Thursday, June 05, 2008

Racism and Religion, and the super stupid


Racism is alive and doing well in our country. Speaking with people I am perpetually amazed by the number of people who so readily say " I could not vote for a black, or a woman". What really pisses me off are the people who say this and think they are great Christians. One reason I am very sour on Christianity, and all religion for that matter is the meek nonsense put out by preachers. If a preacher had an once of God in him, he would tell his congregation that racism and religion don't mix. The gutless wimps that preach every Sunday don't have the balls to lay down the rules to the people who are paying them. The number of people who think it is just fine to go to church and see themselves as superior to blacks and women is just mind boogling. Most of the time I send you to the New York Times, but today read Richard Cohen in the Bismarck Tribune. Cohen says "Those voters don't even know enough to lie....". He is talking about the people who so openly expose their ignorance by admitting race is the reason they will not vote for Obama. These people are going to get exactly what they deserve.
Yesterday as I wandered out to the work site, I thought I saw someone I recognized. It was an old coal mine friend. Somehow we got on the topic of the election and what a hopeless waste the Republicans are. My friend who is old fashioned hillbilly dumb said his son was going to vote Republican, because Obama would take our guns away. Super dumb said to his son " My guns have already been taken away, so I am voting Democratic". Stunned his son said "Who took your guns away?" Dad replied to son " You did you got all my guns". Sometimes you can be so dumb that you vision becomes clear. The whole thing reminded me of what idiots we are. One more time the Republicans are going to use the old Guns, Gays, and God crap. It will probably work.

Wednesday, June 04, 2008

Megan enjoys a little sea food in France


Megan has been living the good life. With a French friend from high school Meg has a nice meal.

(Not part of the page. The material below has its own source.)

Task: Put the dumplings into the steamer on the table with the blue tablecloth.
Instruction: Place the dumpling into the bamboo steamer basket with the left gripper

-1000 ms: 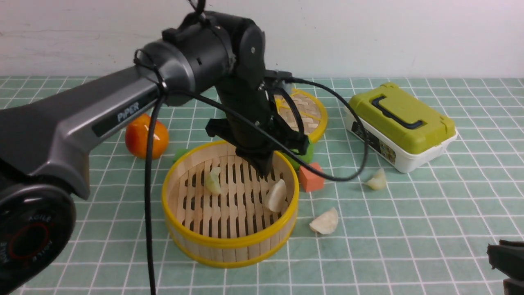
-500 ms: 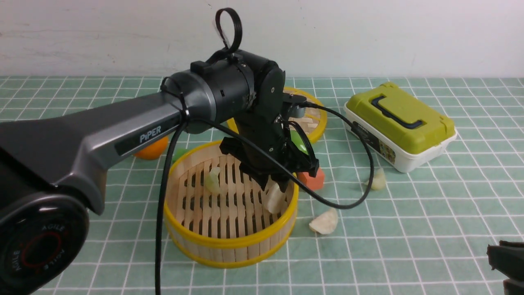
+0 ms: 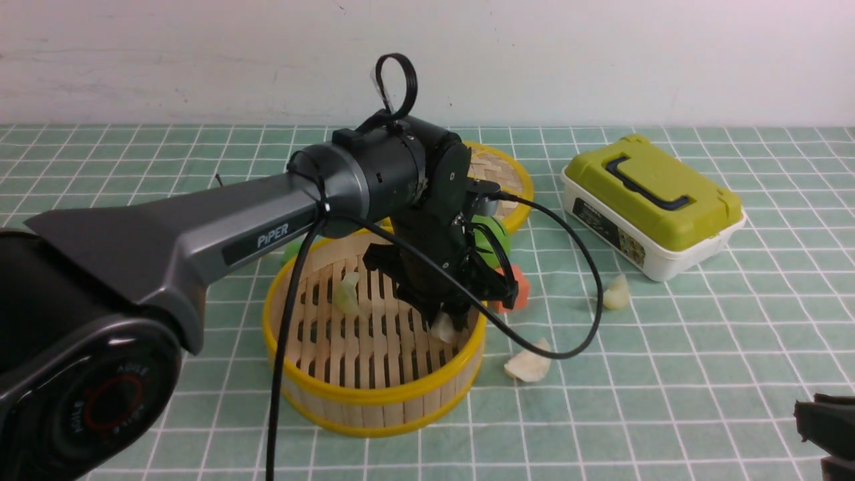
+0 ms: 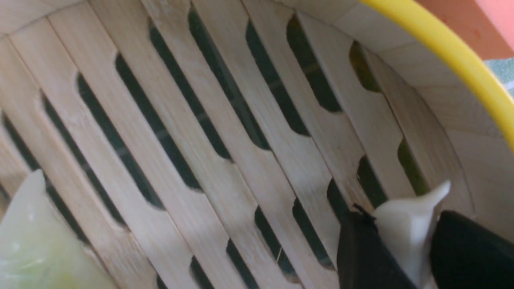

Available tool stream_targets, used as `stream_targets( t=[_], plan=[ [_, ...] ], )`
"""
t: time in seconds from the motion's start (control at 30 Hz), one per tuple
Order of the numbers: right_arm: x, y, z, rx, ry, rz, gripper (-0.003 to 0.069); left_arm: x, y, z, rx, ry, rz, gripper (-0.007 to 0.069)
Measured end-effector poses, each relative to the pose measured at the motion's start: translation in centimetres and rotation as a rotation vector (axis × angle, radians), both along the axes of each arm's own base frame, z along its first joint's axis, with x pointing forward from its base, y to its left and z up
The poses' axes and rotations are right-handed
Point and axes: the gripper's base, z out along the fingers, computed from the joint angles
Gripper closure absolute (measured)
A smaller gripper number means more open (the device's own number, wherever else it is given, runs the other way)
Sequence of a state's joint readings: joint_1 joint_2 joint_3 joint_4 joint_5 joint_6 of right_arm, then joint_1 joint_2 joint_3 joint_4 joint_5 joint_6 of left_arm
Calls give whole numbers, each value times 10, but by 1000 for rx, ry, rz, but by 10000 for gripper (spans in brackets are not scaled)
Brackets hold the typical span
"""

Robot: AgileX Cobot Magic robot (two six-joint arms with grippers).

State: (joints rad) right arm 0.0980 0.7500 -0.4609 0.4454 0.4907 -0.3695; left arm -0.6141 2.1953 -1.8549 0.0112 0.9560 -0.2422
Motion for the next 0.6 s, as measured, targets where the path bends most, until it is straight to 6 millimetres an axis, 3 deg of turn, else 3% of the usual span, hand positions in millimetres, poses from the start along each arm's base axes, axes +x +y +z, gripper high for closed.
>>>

McCain will be Bush all over again

Yesterday Lord Kadizzle had a conversation with some hard working construction people. They have no use for Bush, and hopefully McCain, but Obama will be a big change, and it is hard for them to get used to the idea. I hope Clinton joins Obama, and we are off to the races.

Music at the Pocket Part Tonight

If you have time and the weather cooperates, come on down to the pocket park for some outdoor music. There will be food. The park is in full bloom and ready to go.

Tuesday, June 03, 2008

Lord Kadizzle can't get ahead

After Lord Kadizzle took his new job he started thinking about all the goodies he was going to by himself, then he had a wake up call. The Commander put the spending into high gear and contracted with a dinger to paint the house. Now the out go is nicely outpacing the income. It feels like paying taxes on money you won at the casino.

Sunday, June 01, 2008

Pop Over to Pook's blog


Meg and Model Dog are having a great time in Paris, pop over to Pooks blog and read all about it. Lord Kadizzle loves her new hair cut. Leave it to the fashion lady.

Dowd puts a shot to the head

Maureen Dowd has been off her mark for awhile, bur her latest column fires a nice rocket where Lord Kadizzle likes to see them land, right up the exhaust of Bush. Read her spin on the latest defector in the Bush camp, New York Times.